When one character is arrested by the police, of course our feeling is relief, we feel "throw the book at her - make her serve decades in prison" and yet I'm not sure the director wanted the audience to experience such loathing of a character whose awful conduct we've been forced to watch for so long.
There's absolutely no consideration of others shown by these characters - whether it is a woman fornicating with a stranger just after she has supposedly had a difficult break-up (so we assume that she is lying that she ever cared for the person - particularly since we aren't shown at all she cared - but why IS she lying?)
-- or a wife raping a young boy --
or another calling a complete stranger a "pig".
In fact, one of the striking things about these characters is how frequently these well-off people call strangers names - "bitch" and "bastard" and "pig" and "repulsive".

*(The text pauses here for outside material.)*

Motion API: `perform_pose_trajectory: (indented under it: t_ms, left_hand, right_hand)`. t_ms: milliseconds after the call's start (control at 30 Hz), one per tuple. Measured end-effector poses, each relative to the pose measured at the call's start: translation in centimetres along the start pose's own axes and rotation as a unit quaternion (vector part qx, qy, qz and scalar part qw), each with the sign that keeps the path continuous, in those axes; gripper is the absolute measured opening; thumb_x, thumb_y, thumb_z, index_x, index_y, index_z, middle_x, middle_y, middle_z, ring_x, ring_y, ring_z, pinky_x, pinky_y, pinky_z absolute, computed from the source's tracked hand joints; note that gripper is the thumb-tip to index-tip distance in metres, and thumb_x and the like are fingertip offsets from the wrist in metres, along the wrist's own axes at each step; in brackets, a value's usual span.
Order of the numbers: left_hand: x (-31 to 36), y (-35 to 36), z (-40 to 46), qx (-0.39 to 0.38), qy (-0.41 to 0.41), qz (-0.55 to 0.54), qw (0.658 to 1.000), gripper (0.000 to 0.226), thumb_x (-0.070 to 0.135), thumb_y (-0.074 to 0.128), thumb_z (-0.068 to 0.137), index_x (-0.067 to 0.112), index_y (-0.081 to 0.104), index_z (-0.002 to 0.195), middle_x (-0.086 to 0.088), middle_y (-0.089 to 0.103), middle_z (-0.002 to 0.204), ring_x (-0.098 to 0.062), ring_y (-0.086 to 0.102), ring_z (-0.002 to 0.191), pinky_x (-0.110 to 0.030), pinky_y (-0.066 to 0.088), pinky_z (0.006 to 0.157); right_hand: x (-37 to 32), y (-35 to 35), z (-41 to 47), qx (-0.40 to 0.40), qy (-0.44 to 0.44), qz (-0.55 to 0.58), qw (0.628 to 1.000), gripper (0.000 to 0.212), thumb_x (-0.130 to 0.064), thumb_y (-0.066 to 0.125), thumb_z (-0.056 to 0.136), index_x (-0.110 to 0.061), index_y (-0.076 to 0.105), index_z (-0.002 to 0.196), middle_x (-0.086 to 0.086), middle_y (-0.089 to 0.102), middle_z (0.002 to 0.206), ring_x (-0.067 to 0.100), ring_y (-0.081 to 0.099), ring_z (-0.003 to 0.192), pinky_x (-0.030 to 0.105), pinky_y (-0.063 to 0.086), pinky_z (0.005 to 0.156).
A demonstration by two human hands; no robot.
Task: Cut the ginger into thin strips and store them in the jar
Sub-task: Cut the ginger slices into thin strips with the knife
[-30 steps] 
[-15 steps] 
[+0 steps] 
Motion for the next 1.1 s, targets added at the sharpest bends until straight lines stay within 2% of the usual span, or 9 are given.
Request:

If one index of whether a character is likable is that they care for others, it is only the older woman (and to some extent the 8 year old) who appear to give any thought at all to making others happier. From the others, we see only lust and vanity and self-loathing, anger and ambition. I'd never want to run into any member of the younger generation of these characters. They're just loathsome. Yet if a viewer reacts this way to them, it feels that he or she won't like the movie.
In fact, I find it a quite depressing thing that some reviewers do feel the characters represent them!
It's also terribly tedious and slow.
I had happily anticipated this - and hated it.